◆ Work item:
In your copy, include no images, and write out every entry below exactly as it stands.

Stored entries
+===+

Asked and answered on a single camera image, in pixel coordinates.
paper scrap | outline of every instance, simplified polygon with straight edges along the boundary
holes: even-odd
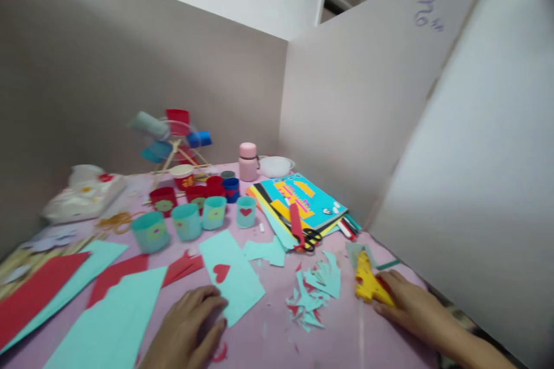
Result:
[[[232,327],[264,296],[265,289],[228,230],[203,241],[199,248],[212,283],[229,301],[223,315],[227,318],[227,326]],[[213,268],[217,264],[231,267],[221,284],[215,281]]]
[[[166,270],[124,277],[81,314],[44,369],[132,368]]]
[[[94,240],[81,252],[90,252],[91,256],[79,267],[69,281],[62,287],[56,296],[31,320],[22,331],[17,333],[10,343],[0,351],[4,353],[15,343],[27,336],[42,323],[57,313],[63,306],[69,303],[81,292],[93,279],[115,261],[126,249],[127,245]]]

hand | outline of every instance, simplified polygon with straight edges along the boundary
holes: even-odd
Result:
[[[211,358],[227,327],[221,319],[199,344],[202,324],[216,309],[227,305],[213,285],[187,291],[166,314],[140,369],[200,369]]]
[[[376,303],[375,311],[435,350],[456,359],[471,335],[459,326],[439,301],[397,271],[380,273],[378,278],[390,287],[397,308]]]

heart cutout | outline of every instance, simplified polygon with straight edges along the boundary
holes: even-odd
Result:
[[[225,279],[227,278],[227,274],[229,273],[230,268],[231,268],[230,265],[217,264],[214,267],[214,274],[216,275],[215,282],[218,284],[221,284],[222,282],[224,282]]]

blue paper cup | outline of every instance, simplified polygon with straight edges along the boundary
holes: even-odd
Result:
[[[222,183],[227,195],[227,203],[236,203],[241,196],[238,188],[239,181],[237,178],[225,179]]]
[[[237,200],[237,225],[239,228],[251,228],[256,221],[256,199],[250,196]]]
[[[131,223],[140,251],[149,254],[163,248],[170,240],[162,212],[146,213]]]
[[[225,219],[225,206],[227,199],[223,196],[213,196],[204,201],[204,212],[202,214],[202,227],[211,231],[221,228]]]
[[[179,205],[171,211],[177,236],[182,241],[193,240],[202,233],[202,223],[197,204]]]

pink water bottle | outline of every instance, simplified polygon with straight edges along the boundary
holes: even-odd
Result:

+===+

◆ Solution to the exercise:
Asked and answered on a single camera image, in pixel coordinates.
paper scrap | outline of every instance, simplified polygon with straight edges along the boundary
holes: even-odd
Result:
[[[232,327],[264,296],[265,289],[228,230],[203,241],[199,248],[212,283],[229,301],[223,315],[227,318],[227,326]],[[213,268],[217,264],[231,267],[221,284],[215,281]]]
[[[166,270],[124,277],[81,314],[44,369],[132,368]]]
[[[94,240],[81,252],[90,252],[91,256],[79,267],[69,281],[62,287],[56,296],[31,320],[22,331],[17,333],[10,343],[0,351],[4,353],[15,343],[27,336],[42,323],[57,313],[63,306],[69,303],[81,292],[93,279],[115,261],[126,249],[127,245]]]

hand | outline of every instance, simplified polygon with straight edges along the boundary
holes: even-odd
Result:
[[[211,358],[227,327],[221,319],[199,344],[202,324],[216,309],[227,305],[213,285],[187,291],[166,314],[140,369],[200,369]]]
[[[376,303],[375,311],[435,350],[456,359],[471,335],[459,326],[439,301],[397,271],[380,273],[378,278],[390,287],[397,308]]]

heart cutout | outline of every instance, simplified polygon with straight edges along the boundary
holes: even-odd
Result:
[[[225,279],[227,278],[227,274],[229,273],[230,268],[231,268],[230,265],[217,264],[214,267],[214,274],[216,275],[215,282],[218,284],[221,284],[222,282],[224,282]]]

blue paper cup | outline of every instance, simplified polygon with straight edges along the boundary
holes: even-odd
Result:
[[[222,183],[227,195],[227,203],[236,203],[241,196],[238,188],[239,181],[237,178],[225,179]]]
[[[237,200],[237,225],[239,228],[251,228],[256,221],[256,199],[250,196]]]
[[[131,223],[140,251],[149,254],[163,248],[170,240],[162,212],[146,213]]]
[[[225,219],[225,206],[227,199],[223,196],[213,196],[204,201],[204,212],[202,214],[202,227],[211,231],[221,228]]]
[[[179,205],[171,211],[177,236],[182,241],[193,240],[202,233],[202,223],[197,204]]]

pink water bottle | outline of every instance, simplified polygon with straight edges along the boundary
holes: even-odd
Result:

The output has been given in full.